Open GEGR667 opened 3 weeks ago

GEGR667 commented 3 weeks ago

Hi - More of a question about GPU utilization than an issue per se. (Congrats on the GUI, by the way - way more user friendly!!) After some initial teething problems, I've gotten Fluxgym to run without stalling, but I wonder if its underutilizing the GPU? I'm using a 12gb 3060 with a 12th-gen i5 on 64gb of system RAM, and training the model using Flux.1 Dev. I'm under no illusion of speed considering its a 3060. I'm training a Lora with 14 images cropped to 512x512, and default Loragym settings, with the 12gb VRAM option. On Windows Task Manager, it says the CPU is being used up to ~45%, while the GPU 1 NVIDIA GeForce RTX 3050 (using an e-gpu on Thunderbolt 4) is being used between 1% to 8%, with GPU VRAM usage between 1g/t to 7.0gb <<< seems a bit underutilized, no? I haven't screwed around with using FP8, a smaller model (ie. Flux Schnell, or NF4) or other advanced settings. So speed is what it is (its a 3060 12gb VRAM using Flux.1 Dev, after all), but are the GPU and VRAM being underutilized, and is there any way or setting to utilize more more of the GPU and VRAM processing power to speed things up? Sorry if there's a better place to post these kinds of questions. I saw some posts about the initial teething problems I was having, so I figured the fluxgym GIT issues might be a decent place to ask.
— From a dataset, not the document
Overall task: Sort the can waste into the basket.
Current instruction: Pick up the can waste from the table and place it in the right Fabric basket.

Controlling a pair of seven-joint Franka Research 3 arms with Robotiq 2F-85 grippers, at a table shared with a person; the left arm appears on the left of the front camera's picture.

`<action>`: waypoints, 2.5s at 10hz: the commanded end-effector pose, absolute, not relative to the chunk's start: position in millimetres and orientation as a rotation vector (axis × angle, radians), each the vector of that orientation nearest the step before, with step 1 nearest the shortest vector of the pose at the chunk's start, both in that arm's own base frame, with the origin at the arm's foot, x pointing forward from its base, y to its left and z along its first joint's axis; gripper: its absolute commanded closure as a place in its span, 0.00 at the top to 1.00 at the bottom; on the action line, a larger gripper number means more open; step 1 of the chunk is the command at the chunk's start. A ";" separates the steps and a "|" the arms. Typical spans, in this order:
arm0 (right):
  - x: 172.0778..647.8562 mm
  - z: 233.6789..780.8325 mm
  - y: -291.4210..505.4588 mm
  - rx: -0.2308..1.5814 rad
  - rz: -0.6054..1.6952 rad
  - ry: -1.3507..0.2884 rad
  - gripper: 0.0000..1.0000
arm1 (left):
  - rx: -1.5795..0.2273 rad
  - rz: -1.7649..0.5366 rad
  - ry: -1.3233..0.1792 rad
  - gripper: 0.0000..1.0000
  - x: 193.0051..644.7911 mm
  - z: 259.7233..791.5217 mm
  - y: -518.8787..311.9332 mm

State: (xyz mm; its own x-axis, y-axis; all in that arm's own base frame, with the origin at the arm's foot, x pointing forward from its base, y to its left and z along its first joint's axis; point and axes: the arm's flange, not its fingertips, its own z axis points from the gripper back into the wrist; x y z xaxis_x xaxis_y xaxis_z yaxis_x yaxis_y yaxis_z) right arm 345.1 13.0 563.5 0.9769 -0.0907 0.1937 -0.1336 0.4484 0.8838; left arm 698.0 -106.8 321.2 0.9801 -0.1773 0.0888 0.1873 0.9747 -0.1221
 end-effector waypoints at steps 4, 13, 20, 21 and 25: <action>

GEGR667 commented 3 weeks ago

Here's an update for those interested. I restarted the process, because I put too few sample image every N steps, which I figured were taking up more time that it was worth. I also set reduced the training images to just a face at 512x512 from a face and pose at 512x512, so likely fewer parameters for the LoRa to learn. 17 images being trained on now from 14 before, so more images, but fewer sample images to interrupt processing time with (again, this is a 3060 12gb). CPU and GPU / GPU memory usage is the same as before. I've read something about not using UNET to reduce time, though it's counterintuitive (to me) since that's the model its training the LoRa from. I'm still curious is there's another setting to better optimize processing speed with. I could have also used a smaller model (ie. NF4), which might have sped things up. Thoughts? After about 9 hours, I'm halfway through the training, with two LoRa checkpoints added (8 out of 16 epochs - I believe). Also, I noticed that the Fluxgym WebGUI stops updated after a certain point. No more sample images or logs are produced on the WebGUI, though the training run continues to post sample images to the file directory, so that's how I know the process hasn't stalled. Going on 10 hours now. I estimate I'll be done after 18 to 20 hours. Anybody here trained a decent LoRa on a 3060 / 12gb VRAM / 64g system RAM in considerably less time? Better prompting and fewer epochs?